Instructions to follow
Every line in the data must be transcribed exactly.

___ Provided material ___

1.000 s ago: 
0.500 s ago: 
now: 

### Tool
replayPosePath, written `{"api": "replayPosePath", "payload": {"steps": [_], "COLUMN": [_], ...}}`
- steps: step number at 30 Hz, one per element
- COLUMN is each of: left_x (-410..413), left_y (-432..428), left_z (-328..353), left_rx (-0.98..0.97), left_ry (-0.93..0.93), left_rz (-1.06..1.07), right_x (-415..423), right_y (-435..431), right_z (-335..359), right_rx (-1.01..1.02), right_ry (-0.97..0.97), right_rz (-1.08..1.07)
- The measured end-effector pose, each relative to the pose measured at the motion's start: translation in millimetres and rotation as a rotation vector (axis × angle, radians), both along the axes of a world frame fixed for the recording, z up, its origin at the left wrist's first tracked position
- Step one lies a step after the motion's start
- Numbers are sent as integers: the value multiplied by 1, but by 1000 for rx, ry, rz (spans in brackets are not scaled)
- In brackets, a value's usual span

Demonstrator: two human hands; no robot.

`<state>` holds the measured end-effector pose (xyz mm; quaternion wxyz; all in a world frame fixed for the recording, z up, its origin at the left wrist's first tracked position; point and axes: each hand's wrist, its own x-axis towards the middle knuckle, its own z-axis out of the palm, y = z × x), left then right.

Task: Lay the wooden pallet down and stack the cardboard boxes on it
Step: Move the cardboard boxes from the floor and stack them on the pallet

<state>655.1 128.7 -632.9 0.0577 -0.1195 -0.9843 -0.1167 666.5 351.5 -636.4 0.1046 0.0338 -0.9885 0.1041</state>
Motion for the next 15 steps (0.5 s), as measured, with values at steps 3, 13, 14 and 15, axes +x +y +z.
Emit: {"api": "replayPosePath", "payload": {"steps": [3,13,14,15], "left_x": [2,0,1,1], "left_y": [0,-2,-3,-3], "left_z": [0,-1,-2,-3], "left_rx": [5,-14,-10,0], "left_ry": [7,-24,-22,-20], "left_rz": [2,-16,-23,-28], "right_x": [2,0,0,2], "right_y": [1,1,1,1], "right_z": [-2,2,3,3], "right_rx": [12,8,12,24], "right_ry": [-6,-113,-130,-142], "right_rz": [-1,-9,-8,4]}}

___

Task response
1.000 s ago: 
0.500 s ago: 
now: 

### Tool
replayPosePath, written `{"api": "replayPosePath", "payload": {"steps": [_], "COLUMN": [_], ...}}`
- steps: step number at 30 Hz, one per element
- COLUMN is each of: left_x (-410..413), left_y (-432..428), left_z (-328..353), left_rx (-0.98..0.97), left_ry (-0.93..0.93), left_rz (-1.06..1.07), right_x (-415..423), right_y (-435..431), right_z (-335..359), right_rx (-1.01..1.02), right_ry (-0.97..0.97), right_rz (-1.08..1.07)
- The measured end-effector pose, each relative to the pose measured at the motion's start: translation in millimetres and rotation as a rotation vector (axis × angle, radians), both along the axes of a world frame fixed for the recording, z up, its origin at the left wrist's first tracked position
- Step one lies a step after the motion's start
- Numbers are sent as integers: the value multiplied by 1, but by 1000 for rx, ry, rz (spans in brackets are not scaled)
- In brackets, a value's usual span

Demonstrator: two human hands; no robot.

`<state>` holds the measured end-effector pose (xyz mm; quaternion wxyz; all in a world frame fixed for the recording, z up, its origin at the left wrist's first tracked position; point and axes: each hand's wrist, its own x-axis towards the middle knuckle, its own z-axis out of the palm, y = z × x), left then right.

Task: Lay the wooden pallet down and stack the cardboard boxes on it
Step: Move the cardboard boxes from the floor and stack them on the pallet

<state>655.1 128.7 -632.9 0.0577 -0.1195 -0.9843 -0.1167 666.5 351.5 -636.4 0.1046 0.0338 -0.9885 0.1041</state>
Motion for the next 15 steps (0.5 s), as measured, with values at steps 3, 13, 14 and 15, axes +x +y +z.
Emit: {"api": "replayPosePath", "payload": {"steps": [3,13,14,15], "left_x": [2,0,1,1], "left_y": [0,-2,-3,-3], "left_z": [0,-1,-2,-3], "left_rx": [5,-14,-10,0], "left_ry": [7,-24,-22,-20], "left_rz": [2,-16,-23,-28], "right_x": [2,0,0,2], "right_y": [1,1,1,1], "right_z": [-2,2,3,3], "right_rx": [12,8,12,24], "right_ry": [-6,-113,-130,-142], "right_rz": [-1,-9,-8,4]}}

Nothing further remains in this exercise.